CMPT 732, Fall 2019

This topic is a bit of a tangent: maybe useful for other courses, maybe useful in jobs or job interviews.

Lots of data sets aren't big. In fact, most aren't.

Modern phones have 4 GB of memory: if you have less than that, it must be small

. Why use Spark for everything?

Even running locally, Spark has a ≈10 s startup time: any work that takes less than that makes **no** sense in Spark.

Good reasons to use Spark: [editorial content]

- You actually have big data.
- You think your data might be big in the future, and need to be ready.
- You have
medium data

where the Spark startup time is worth it when running**locally**because you will then use multiple cores.

A very good use-case for Spark: ETL work that makes big data small.

Use Spark to extract/aggregate the data you really want to work with. Realize that made your data small

. Move to some small data tools…

Python is one of the most common choices for data science work. (The other is R.)
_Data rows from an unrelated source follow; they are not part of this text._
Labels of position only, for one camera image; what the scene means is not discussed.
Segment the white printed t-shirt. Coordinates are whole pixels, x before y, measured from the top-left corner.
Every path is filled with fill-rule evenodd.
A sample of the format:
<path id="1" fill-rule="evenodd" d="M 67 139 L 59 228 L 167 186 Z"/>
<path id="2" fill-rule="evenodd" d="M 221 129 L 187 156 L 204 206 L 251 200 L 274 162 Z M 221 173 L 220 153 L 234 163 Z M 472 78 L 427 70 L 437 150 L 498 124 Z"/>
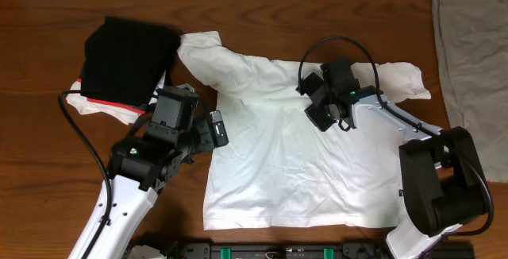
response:
<path id="1" fill-rule="evenodd" d="M 179 58 L 217 92 L 228 144 L 215 149 L 203 203 L 207 230 L 345 224 L 396 226 L 406 215 L 396 129 L 321 132 L 297 78 L 316 63 L 246 56 L 218 32 L 188 33 Z"/>

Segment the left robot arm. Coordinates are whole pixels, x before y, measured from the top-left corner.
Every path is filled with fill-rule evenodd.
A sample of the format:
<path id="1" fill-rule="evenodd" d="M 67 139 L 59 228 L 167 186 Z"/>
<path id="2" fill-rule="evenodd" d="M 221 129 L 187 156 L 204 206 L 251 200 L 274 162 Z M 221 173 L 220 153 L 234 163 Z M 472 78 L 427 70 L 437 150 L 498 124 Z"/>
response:
<path id="1" fill-rule="evenodd" d="M 72 258 L 121 258 L 148 211 L 182 163 L 228 144 L 221 112 L 188 87 L 157 91 L 148 115 L 139 117 L 103 164 L 82 131 L 77 134 L 101 169 L 102 188 Z M 201 115 L 197 109 L 204 108 Z"/>

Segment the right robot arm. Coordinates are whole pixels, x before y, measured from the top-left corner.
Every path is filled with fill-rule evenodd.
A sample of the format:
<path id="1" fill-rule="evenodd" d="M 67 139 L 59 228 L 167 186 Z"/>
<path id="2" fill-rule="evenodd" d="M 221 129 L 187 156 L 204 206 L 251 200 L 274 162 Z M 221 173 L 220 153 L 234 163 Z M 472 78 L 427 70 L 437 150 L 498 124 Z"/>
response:
<path id="1" fill-rule="evenodd" d="M 297 92 L 311 104 L 305 113 L 322 132 L 338 125 L 347 132 L 364 128 L 369 118 L 402 135 L 398 148 L 407 216 L 386 236 L 378 258 L 427 258 L 460 228 L 486 215 L 468 235 L 486 231 L 494 204 L 471 134 L 463 127 L 442 129 L 422 122 L 392 104 L 375 84 L 362 87 L 346 60 L 323 64 L 319 73 L 298 77 Z"/>

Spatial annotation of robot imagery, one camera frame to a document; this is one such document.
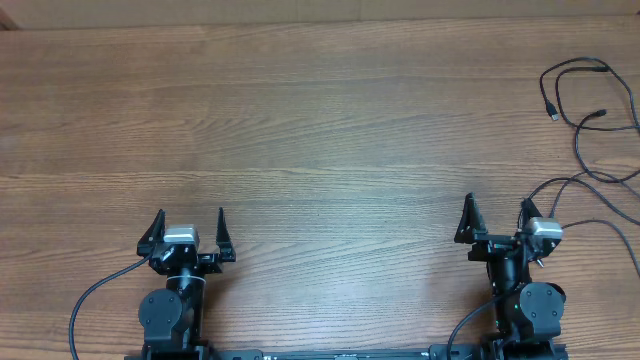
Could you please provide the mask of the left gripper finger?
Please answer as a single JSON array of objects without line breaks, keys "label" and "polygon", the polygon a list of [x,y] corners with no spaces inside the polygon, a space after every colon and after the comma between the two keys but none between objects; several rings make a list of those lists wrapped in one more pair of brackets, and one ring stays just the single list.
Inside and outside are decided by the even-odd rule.
[{"label": "left gripper finger", "polygon": [[236,252],[227,228],[225,213],[222,207],[220,207],[218,211],[216,245],[219,248],[221,262],[236,261]]},{"label": "left gripper finger", "polygon": [[155,245],[164,236],[166,212],[159,209],[152,224],[138,241],[139,245]]}]

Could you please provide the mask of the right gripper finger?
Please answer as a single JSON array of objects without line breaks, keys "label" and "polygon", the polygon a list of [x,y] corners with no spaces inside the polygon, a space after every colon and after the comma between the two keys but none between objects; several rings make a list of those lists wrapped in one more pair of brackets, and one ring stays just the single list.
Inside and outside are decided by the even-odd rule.
[{"label": "right gripper finger", "polygon": [[542,215],[531,198],[525,198],[521,202],[521,210],[519,215],[519,230],[534,231],[538,226]]},{"label": "right gripper finger", "polygon": [[454,242],[474,244],[485,241],[488,229],[480,212],[479,205],[473,192],[465,196],[462,217],[457,227]]}]

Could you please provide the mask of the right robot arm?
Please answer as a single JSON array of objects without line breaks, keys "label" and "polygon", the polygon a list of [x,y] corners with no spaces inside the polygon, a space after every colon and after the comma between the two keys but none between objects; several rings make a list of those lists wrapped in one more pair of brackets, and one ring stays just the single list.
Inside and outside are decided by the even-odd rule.
[{"label": "right robot arm", "polygon": [[[529,264],[549,256],[559,245],[563,229],[544,217],[530,200],[521,203],[524,224],[513,235],[492,235],[472,193],[466,195],[454,241],[468,244],[470,261],[486,265],[492,297],[469,313],[452,331],[445,348],[448,359],[566,359],[561,334],[566,294],[549,282],[535,282]],[[495,311],[496,329],[477,345],[456,346],[460,329],[485,310]]]}]

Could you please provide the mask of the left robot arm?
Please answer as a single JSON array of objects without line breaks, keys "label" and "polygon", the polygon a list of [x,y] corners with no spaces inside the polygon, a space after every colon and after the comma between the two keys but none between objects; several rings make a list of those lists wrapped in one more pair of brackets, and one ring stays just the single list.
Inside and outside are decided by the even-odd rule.
[{"label": "left robot arm", "polygon": [[212,360],[220,355],[202,337],[206,276],[219,274],[225,263],[236,260],[225,214],[218,211],[213,253],[199,251],[199,234],[192,224],[167,226],[159,210],[137,243],[136,253],[157,274],[166,278],[163,288],[141,301],[138,319],[144,329],[142,359]]}]

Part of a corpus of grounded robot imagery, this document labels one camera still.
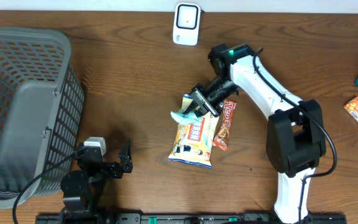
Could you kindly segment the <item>teal wet wipes pack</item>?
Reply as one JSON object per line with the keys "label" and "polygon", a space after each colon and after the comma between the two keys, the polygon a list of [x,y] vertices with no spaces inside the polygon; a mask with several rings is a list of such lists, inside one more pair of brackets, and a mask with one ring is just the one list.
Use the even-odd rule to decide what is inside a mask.
{"label": "teal wet wipes pack", "polygon": [[193,124],[195,122],[201,122],[202,117],[197,117],[195,114],[195,110],[190,111],[187,114],[183,113],[184,110],[180,109],[178,112],[170,112],[171,117],[178,123],[178,124]]}

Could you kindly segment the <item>large yellow snack bag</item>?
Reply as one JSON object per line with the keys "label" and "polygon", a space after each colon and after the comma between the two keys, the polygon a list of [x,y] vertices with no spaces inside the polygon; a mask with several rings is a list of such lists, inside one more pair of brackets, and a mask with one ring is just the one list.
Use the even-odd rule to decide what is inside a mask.
{"label": "large yellow snack bag", "polygon": [[190,124],[179,123],[168,160],[212,168],[210,157],[218,120],[208,112]]}

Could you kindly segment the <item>orange brown candy bar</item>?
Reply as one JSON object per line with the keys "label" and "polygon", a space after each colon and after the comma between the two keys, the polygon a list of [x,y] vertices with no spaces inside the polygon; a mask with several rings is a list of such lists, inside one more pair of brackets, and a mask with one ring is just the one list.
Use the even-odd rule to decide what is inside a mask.
{"label": "orange brown candy bar", "polygon": [[213,140],[213,146],[224,151],[228,150],[229,135],[231,132],[232,120],[237,103],[230,99],[225,99],[223,104],[223,120],[217,134]]}

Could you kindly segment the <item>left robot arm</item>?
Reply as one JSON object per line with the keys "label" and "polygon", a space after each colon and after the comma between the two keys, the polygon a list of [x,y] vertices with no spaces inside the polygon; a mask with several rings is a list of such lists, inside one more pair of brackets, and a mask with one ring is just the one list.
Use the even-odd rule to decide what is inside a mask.
{"label": "left robot arm", "polygon": [[120,150],[118,162],[105,162],[105,139],[90,137],[74,152],[78,170],[67,173],[60,184],[65,207],[59,214],[60,223],[115,223],[114,215],[99,206],[109,180],[120,179],[133,170],[130,140]]}

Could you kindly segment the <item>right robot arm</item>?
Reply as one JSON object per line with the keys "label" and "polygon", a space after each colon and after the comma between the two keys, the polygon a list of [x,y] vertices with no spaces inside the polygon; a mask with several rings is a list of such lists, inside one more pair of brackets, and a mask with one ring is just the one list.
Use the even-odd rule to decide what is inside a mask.
{"label": "right robot arm", "polygon": [[216,78],[191,90],[193,101],[184,114],[218,117],[224,99],[245,91],[268,121],[266,152],[278,172],[274,212],[282,223],[301,223],[308,215],[308,177],[326,152],[321,107],[284,88],[262,65],[259,53],[247,44],[212,47],[208,61]]}

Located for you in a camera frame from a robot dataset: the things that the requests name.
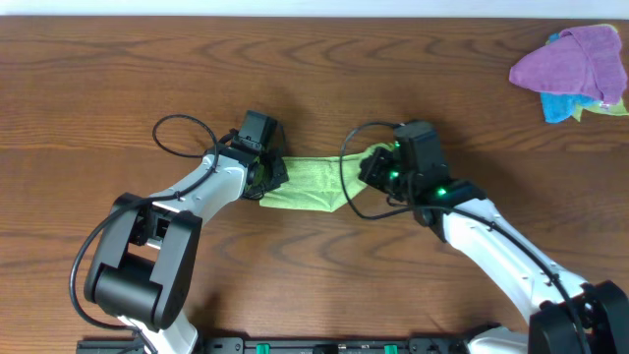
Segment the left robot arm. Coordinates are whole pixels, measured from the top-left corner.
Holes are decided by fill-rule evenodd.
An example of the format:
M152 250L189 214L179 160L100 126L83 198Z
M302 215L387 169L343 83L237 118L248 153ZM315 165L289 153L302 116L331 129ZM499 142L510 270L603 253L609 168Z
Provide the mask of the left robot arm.
M84 296L135 331L147 353L193 353L198 330L183 311L200 232L225 206L288 179L280 149L218 144L170 188L121 195L88 236L97 244Z

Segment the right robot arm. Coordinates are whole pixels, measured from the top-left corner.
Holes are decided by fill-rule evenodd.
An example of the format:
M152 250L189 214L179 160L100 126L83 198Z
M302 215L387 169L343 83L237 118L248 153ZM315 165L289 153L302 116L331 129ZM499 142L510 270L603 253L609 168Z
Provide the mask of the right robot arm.
M403 161L379 147L360 180L404 202L416 220L471 259L510 299L527 333L498 325L464 342L467 353L628 354L628 297L550 259L500 214L474 184L453 179L442 157Z

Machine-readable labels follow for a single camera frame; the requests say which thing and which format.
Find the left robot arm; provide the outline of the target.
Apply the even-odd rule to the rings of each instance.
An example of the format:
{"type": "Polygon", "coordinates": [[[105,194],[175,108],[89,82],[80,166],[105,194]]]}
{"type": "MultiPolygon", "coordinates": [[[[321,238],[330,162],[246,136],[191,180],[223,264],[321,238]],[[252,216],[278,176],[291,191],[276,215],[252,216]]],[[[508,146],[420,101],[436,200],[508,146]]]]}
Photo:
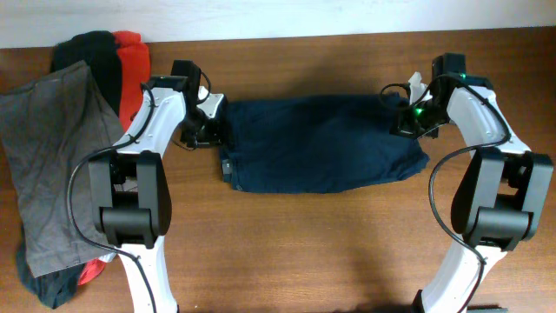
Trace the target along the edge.
{"type": "Polygon", "coordinates": [[[176,60],[167,76],[144,83],[142,105],[126,133],[86,160],[92,220],[104,248],[122,260],[136,312],[177,312],[164,242],[172,202],[162,158],[173,140],[186,150],[221,144],[219,107],[206,74],[176,60]]]}

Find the navy blue shorts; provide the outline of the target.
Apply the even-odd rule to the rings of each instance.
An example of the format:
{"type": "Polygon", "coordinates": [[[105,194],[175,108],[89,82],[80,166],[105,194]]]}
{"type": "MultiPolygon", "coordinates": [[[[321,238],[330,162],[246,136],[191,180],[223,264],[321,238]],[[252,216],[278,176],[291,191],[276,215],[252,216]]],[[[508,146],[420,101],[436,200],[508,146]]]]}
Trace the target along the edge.
{"type": "Polygon", "coordinates": [[[325,95],[224,104],[223,180],[259,194],[339,193],[426,168],[415,140],[390,132],[397,94],[325,95]]]}

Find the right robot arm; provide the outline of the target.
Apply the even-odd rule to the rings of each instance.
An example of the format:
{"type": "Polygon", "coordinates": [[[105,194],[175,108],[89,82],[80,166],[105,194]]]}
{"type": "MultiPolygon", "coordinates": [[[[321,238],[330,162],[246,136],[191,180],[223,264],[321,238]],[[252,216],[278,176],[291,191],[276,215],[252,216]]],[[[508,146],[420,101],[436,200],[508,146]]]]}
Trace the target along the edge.
{"type": "Polygon", "coordinates": [[[445,53],[432,62],[432,80],[414,73],[402,84],[408,103],[396,107],[391,134],[411,139],[436,137],[453,123],[465,147],[434,166],[428,199],[438,225],[452,244],[435,277],[419,290],[412,312],[468,312],[493,266],[537,232],[553,175],[553,161],[534,153],[512,130],[485,77],[467,74],[462,54],[445,53]],[[434,183],[448,160],[470,153],[451,205],[451,223],[440,218],[434,183]]]}

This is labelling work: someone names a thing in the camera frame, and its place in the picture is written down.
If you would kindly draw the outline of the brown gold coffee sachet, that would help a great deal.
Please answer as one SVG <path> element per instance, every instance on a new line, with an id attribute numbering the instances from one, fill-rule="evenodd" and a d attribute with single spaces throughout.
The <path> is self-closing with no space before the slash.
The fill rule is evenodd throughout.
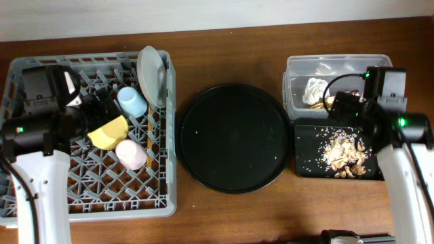
<path id="1" fill-rule="evenodd" d="M 351 94 L 352 96 L 359 96 L 359 91 L 358 90 L 352 90 L 352 91 L 348 91 L 348 94 Z M 325 98 L 325 105 L 328 109 L 331 109 L 334 100 L 335 100 L 336 96 L 328 96 Z M 324 108 L 324 104 L 322 102 L 322 99 L 320 99 L 317 103 L 315 103 L 314 105 L 311 105 L 309 108 L 311 109 L 321 109 Z"/>

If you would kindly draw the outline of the yellow bowl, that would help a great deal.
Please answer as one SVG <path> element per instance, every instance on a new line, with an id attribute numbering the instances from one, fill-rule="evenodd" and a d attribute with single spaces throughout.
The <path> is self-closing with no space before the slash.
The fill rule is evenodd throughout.
<path id="1" fill-rule="evenodd" d="M 95 147 L 102 150 L 112 150 L 120 141 L 126 139 L 128 131 L 128 122 L 123 115 L 120 115 L 102 127 L 88 133 L 87 136 Z"/>

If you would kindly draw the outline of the light blue cup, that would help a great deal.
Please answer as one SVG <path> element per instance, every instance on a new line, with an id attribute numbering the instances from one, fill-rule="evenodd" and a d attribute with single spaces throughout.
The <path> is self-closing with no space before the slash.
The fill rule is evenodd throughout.
<path id="1" fill-rule="evenodd" d="M 148 104 L 139 92 L 133 87 L 123 87 L 117 94 L 117 100 L 122 110 L 134 118 L 147 113 Z"/>

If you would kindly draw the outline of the white napkin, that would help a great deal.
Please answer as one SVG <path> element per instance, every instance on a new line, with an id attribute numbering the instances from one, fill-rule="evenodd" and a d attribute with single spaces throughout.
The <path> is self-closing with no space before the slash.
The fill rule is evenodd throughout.
<path id="1" fill-rule="evenodd" d="M 328 82 L 323 79 L 310 78 L 304 89 L 302 101 L 308 105 L 314 105 L 323 98 Z"/>

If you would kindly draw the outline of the food scraps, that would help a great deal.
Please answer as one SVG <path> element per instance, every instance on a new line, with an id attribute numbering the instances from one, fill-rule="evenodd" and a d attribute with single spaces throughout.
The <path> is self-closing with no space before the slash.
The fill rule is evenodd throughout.
<path id="1" fill-rule="evenodd" d="M 303 154 L 302 168 L 308 173 L 318 169 L 325 177 L 359 178 L 367 173 L 365 162 L 370 150 L 356 131 L 348 128 L 315 128 L 313 138 L 319 143 L 310 153 Z"/>

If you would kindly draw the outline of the pink cup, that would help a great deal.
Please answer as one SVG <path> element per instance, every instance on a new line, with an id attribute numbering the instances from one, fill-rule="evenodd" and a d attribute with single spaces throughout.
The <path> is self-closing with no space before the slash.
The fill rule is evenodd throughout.
<path id="1" fill-rule="evenodd" d="M 147 153 L 143 146 L 133 140 L 122 140 L 115 148 L 119 162 L 130 170 L 142 168 L 147 162 Z"/>

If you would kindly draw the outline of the white plate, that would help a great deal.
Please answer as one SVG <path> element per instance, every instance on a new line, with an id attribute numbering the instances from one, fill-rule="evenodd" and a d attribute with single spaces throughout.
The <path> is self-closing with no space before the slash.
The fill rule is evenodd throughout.
<path id="1" fill-rule="evenodd" d="M 154 107 L 166 106 L 166 68 L 152 46 L 142 49 L 137 59 L 138 83 L 146 100 Z"/>

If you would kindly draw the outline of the wooden chopstick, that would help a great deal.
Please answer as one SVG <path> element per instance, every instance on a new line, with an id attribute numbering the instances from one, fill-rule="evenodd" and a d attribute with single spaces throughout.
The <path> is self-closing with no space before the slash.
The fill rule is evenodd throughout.
<path id="1" fill-rule="evenodd" d="M 146 116 L 146 121 L 147 121 L 147 131 L 146 131 L 146 153 L 147 153 L 147 162 L 146 162 L 146 167 L 147 168 L 152 168 L 152 162 L 153 162 L 153 158 L 151 157 L 151 152 L 153 151 L 152 147 L 153 147 L 153 141 L 151 140 L 150 134 L 151 132 L 153 132 L 153 125 L 150 122 L 150 118 L 152 117 L 152 107 L 150 105 L 148 105 L 148 113 Z"/>

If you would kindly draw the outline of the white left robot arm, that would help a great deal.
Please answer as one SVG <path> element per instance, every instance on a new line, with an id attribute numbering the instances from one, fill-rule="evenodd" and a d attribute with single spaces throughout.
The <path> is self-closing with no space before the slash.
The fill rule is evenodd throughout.
<path id="1" fill-rule="evenodd" d="M 105 89 L 76 101 L 79 75 L 69 66 L 25 68 L 18 113 L 1 129 L 1 165 L 12 177 L 20 243 L 71 243 L 67 182 L 71 144 L 121 118 Z"/>
As a result, there are many very mature data manipulation tools in Python. You should know they exist.

Python's built-in data structures are not very memory-efficient: Python object overhead, references cause bad memory locality, etc.

Data you have will often have fixed types and sizes: exactly what C-style arrays are good at. NumPy provides efficient, typed arrays for Python.

import numpy as np a = np.zeros((10000, 5), dtype=np.float32) print(a) print((a + 6).sum())

[[ 0. 0. 0. 0. 0.] [ 0. 0. 0. 0. 0.] [ 0. 0. 0. 0. 0.] ..., [ 0. 0. 0. 0. 0.] [ 0. 0. 0. 0. 0.] [ 0. 0. 0. 0. 0.]] 300000.0

NumPy can do lots of manipulation on arrays (at C-implemention speeds). e.g.

- basic arithmetic
- datetime manipulation
- matrix/linear algebra operations
- sorting, searching

Pandas provides a DataFrame class for in-memory data manipulation. Pandas DataFrame ≠ Spark DataFrame, but concepts are similar.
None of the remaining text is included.